AML class

class AutoMxL.__main__.AML(*args, target=None, **kwargs)[source]

Covers the complete pipeline of a classification project from a raw dataset to a deployable model.

AML is built as a class inherited from pandas DataFrame. Each Machine Learning step corresponds to method that can be called with default or filled parameters.

  • explore: explore dataset and identify features types
  • preprocess: clean and prepare data (optional : outliers processing).
  • select_features: features selection (optional)
  • model_train_predict : split AML in train/test sets to fits/apply models with random search. Returns the list of the valid models (without overfitting) and the best one.

deployment methods:

  • preprocess_apply : apply fitted preprocessing transformation to a new dataset
  • select_features_apply : idem
  • model_apply : apply fitted models to a new dataset

Notes :

  • A method requires that the former one has been applied (actuel step is given by “step” attribute)
  • Target has to be binary and encoded as int (1/0) (see MLGB59.Start.Encode_Target module if you need help)
  • don’t call your target “target” please :>
Parameters:
  • _obj (DataFrame) – Source Dataset
  • target (string) – target name
explore(verbose=False)[source]

data exploration and features type identification

Note : if you disagree with automated identification, you can directly modify d_features attribute

Create self.d_features : dict {x : list of variables names}
  • date: date features
  • identifier: identifier features
  • verbatim: verbatim features
  • boolean: boolean features
  • categorical: categorical features
  • numerical: numerical features
  • NA: features which contains NA values
  • low_variance: list of the features with low variance and unique values
Parameters:verbose (boolean (Default False)) – Get logging information
model_predict(df, metric='F1', delta_auc=0.03, verbose=False)[source]

apply fitted models on a dataset

  • identifies valid models (auc(train)-auc(test)<0.03
  • gets the best model in respect of a selected metric among valid model
Parameters:
  • metric (string (Default : 'F1')) – objective metric
  • verbose (boolean (Default False)) – Get logging information
Returns:

  • dict – {model_index : {‘HP’, ‘probas’, ‘model’, ‘features_importance’, ‘train_metrics’, ‘metrics’, ‘output’}
  • list – valid models indexes
  • int – best model index
  • DataFrame – models summary

model_train(clf='XGBOOST', grid_param=None, top_bagging=False, n_comb=10, comb_seed=None, verbose=False)[source]

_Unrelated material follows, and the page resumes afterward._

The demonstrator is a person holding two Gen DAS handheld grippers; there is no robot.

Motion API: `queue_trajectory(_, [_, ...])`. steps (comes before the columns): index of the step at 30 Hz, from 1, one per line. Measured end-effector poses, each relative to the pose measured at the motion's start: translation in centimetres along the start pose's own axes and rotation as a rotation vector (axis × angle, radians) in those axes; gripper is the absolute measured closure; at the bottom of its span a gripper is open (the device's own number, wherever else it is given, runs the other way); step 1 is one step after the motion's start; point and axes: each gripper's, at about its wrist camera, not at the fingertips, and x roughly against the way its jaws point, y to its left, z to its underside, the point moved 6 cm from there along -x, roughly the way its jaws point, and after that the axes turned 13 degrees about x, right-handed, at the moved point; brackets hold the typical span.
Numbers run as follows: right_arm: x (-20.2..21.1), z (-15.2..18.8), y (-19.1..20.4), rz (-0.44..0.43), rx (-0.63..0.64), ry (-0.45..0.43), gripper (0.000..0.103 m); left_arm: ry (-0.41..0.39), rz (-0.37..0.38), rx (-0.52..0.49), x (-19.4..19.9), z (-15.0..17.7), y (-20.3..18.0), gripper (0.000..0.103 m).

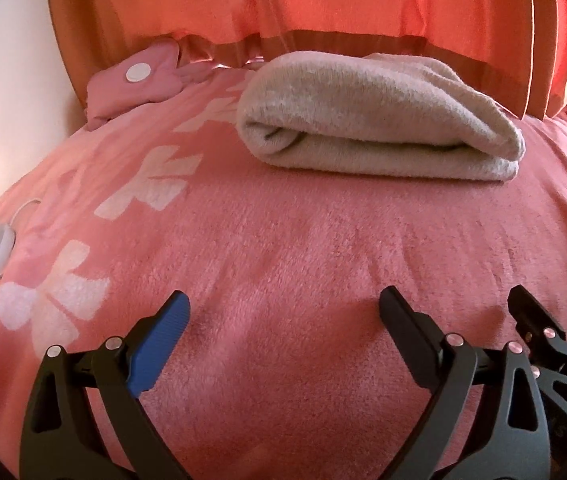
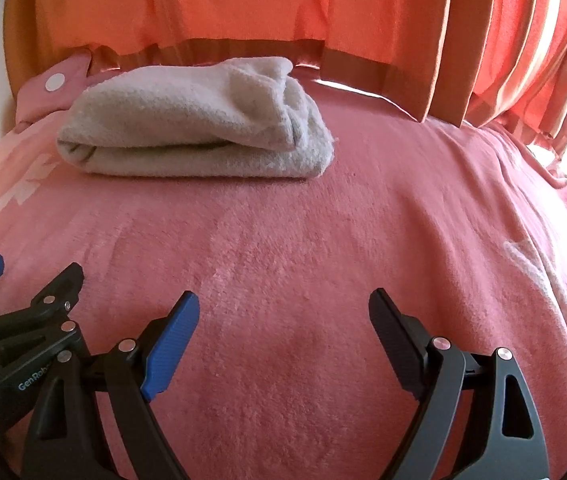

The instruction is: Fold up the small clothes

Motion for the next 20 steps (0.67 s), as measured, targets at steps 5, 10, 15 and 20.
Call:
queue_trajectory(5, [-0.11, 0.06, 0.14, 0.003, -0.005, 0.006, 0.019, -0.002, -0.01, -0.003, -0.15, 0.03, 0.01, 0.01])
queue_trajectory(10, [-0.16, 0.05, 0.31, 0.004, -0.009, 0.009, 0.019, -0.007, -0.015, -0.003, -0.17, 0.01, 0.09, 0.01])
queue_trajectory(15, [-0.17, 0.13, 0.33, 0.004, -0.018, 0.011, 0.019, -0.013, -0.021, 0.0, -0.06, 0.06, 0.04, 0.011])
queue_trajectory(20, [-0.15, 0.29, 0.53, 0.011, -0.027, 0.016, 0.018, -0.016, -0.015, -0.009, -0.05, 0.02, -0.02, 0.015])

train models with random search

  • creates models with random hyper-parameters combinations from HP grid
  • fits models on self

Notes :

  • Available classifiers : Random Forest, XGBOOST
  • can enable bagging algo with top_bagging parameter
Parameters:
  • clf (string (Default : 'XGBOOST')) – classifier used for modelisation
  • grid_param (dict) – random search grid {Hyperparameter name : values list}
  • top_bagging (boolean (Default : False)) – enable Bagging
  • n_comb (int (Default : 10)) – HP combination number
  • comb_seed (int (Default : None)) – random combination seed
  • verbose (boolean (Default False)) – Get logging information
model_train_test(clf='XGBOOST', grid_param=None, metric='F1', delta_auc=0.03, top_bagging=False, n_comb=10, comb_seed=None, verbose=False)[source]

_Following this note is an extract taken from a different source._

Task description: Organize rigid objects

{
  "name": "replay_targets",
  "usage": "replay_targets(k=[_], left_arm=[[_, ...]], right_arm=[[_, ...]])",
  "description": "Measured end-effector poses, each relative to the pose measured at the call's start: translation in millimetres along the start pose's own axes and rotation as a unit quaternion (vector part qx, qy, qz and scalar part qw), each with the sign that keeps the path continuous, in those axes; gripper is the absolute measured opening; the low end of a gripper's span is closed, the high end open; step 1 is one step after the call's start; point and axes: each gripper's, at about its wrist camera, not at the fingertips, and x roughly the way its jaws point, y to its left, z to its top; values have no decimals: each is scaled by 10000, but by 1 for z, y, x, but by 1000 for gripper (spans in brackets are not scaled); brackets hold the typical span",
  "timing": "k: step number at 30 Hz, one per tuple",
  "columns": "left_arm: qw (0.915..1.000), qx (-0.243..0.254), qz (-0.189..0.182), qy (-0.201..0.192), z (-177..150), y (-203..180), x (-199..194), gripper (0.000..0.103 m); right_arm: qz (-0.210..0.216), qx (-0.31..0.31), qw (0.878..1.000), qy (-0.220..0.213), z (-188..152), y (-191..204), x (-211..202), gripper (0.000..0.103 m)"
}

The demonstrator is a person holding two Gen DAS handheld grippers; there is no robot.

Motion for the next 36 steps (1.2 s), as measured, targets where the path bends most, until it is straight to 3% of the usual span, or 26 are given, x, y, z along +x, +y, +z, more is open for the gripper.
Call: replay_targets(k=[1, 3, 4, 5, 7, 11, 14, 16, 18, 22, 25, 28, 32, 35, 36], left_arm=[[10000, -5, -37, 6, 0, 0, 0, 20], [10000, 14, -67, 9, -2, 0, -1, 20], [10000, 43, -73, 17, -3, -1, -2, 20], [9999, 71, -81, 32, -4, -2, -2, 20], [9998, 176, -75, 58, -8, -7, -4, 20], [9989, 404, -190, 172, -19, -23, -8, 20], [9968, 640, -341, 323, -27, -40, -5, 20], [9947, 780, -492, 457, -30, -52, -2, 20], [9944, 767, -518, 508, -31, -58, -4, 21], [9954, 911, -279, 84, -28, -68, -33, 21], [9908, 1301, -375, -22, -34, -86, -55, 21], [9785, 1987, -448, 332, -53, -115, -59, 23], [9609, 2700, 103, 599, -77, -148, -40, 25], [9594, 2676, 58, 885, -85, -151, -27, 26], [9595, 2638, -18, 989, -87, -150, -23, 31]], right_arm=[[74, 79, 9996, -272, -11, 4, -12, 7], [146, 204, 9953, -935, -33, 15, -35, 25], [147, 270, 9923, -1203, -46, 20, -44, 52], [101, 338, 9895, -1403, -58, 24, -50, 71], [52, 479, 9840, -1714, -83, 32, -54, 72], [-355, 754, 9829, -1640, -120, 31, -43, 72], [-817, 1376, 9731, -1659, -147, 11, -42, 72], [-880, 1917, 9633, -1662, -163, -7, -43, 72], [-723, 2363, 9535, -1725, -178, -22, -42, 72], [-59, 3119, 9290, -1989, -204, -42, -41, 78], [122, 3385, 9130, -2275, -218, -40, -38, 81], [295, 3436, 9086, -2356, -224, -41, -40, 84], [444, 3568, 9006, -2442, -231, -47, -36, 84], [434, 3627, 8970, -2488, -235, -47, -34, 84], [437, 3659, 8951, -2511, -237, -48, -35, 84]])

train and test models with random search

  • creates models with random hyper-parameters combinations from HP grid
  • splits (random 80/20) train/test sets to fit/apply models
  • identifies valid models (auc(train)-auc(test)<0.03
  • gets the best model in respect of a selected metric among valid model

Notes :

  • Available classifiers : Random Forest, XGBOOST
  • can enable bagging algo with top_bagging parameter
Parameters:
  • clf (string (Default : 'XGBOOST')) – classifier used for modelisation
  • grid_param (dict) – random search grid {Hyperparameter name : values list}
  • metric (string (Default : 'F1')) – objective metric
  • top_bagging (boolean (Default : False)) – enable Bagging
  • n_comb (int (Default : 10)) – HP combination number
  • comb_seed (int (Default : None)) – random combination seed
  • verbose (boolean (Default False)) – Get logging information
Returns:

  • dict – {model_index : {‘HP’, ‘probas’, ‘model’, ‘features_importance’, ‘train_metrics’, ‘metrics’, ‘output’}
  • list – valid models indexes
  • int – best model index
  • DataFrame – models summary

preprocess(date_ref=None, process_outliers=False, cat_method='deep_encoder', verbose=False)[source]

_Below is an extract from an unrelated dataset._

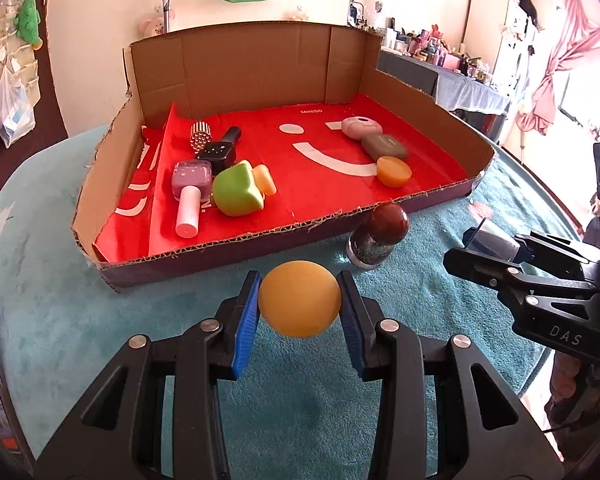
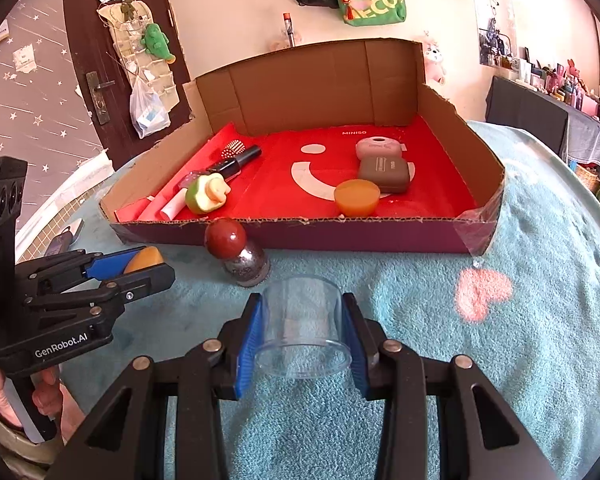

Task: Organize rigid objects
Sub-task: 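Carry yellow ball in left gripper and clear cup in right gripper into box, then lower yellow ball beside green duck while right gripper lowers clear cup near eye shadow case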

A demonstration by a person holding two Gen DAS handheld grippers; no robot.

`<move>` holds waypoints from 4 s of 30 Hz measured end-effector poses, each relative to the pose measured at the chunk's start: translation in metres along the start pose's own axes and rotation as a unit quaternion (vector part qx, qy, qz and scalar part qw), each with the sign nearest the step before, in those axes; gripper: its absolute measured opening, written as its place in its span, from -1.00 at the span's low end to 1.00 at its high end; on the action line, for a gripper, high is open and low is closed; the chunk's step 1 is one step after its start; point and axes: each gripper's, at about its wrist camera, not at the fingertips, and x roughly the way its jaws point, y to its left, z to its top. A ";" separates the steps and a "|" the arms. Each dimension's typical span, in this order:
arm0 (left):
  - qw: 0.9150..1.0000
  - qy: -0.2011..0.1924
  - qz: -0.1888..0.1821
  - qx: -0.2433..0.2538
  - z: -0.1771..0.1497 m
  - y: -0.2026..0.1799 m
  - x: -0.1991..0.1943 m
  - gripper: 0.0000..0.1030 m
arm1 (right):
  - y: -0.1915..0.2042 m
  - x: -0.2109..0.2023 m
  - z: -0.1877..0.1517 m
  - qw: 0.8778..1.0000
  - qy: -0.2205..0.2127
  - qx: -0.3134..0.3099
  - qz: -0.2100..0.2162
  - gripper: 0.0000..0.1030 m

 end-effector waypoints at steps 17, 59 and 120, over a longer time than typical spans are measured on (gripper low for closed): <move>0.999 -0.034 0.009 0.025 0.033 -0.004 -0.026 -0.31 | 0.012 -0.033 0.025 0.999 -0.028 -0.016 0.029 -0.20; 0.998 0.046 -0.028 0.016 0.061 0.035 0.023 -0.31 | -0.007 -0.004 0.071 0.998 0.003 -0.009 0.061 -0.20; 0.994 0.105 -0.041 0.012 0.070 0.040 0.079 -0.30 | -0.010 0.092 0.089 0.990 0.128 0.003 0.064 -0.20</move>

Prepare the data before feeding it to the model :

  • remove low variance features
  • remove identifiers and verbatims features
  • transform date features to timedelta
  • fill missing values
  • process categorical and boolean data (one-hot-encoding or Pytorch NN encoder)
  • replace outliers (optional)
create self.d_preprocess : dict {step : transformation}
  • remove: list of the features to remove
  • date: fitted DateEncoder object
  • NA: fitted NAEncoder object
  • categorical: fitted CategoricalEncoder object
  • outlier: fitted OutlierEncoder object
Parameters:
  • date_ref (string '%d/%m/%y' (Default : None)) – ref date to compute date features timedelta. If None, today date
  • process_outliers (boolean (Default : False)) – Enable outliers replacement
  • cat_method (string (Default : 'deep_encoder')) – Categorical features encoding method
  • verbose (boolean (Default False)) – Get logging information
preprocess_apply(df, verbose=False)[source]

Apply preprocessing.

Requires preprocess method to have been applied (so that all encoder are fitted).

Parameters:
  • df (DataFrame) – dataset to apply preprocessing on
  • verbose (boolean (Default False)) – Get logging information
Returns:

DataFrame

Return type:

Preprocessed dataset

select_features(method='pca', verbose=False)[source]

fit and apply features selection (optional)

Parameters:
  • method (string (Default pca)) – method use to select features
  • verbose (boolean (Default False)) – Get logging information
select_features_apply(df, verbose=False)[source]

Apply features selection.

Requires Select_Features method to have been applied

Parameters:
  • df (DataFrame) – dataset to apply selection on
  • verbose (boolean (Default False)) – Get logging information
Returns:

DataFrame

Return type:

reduced dataset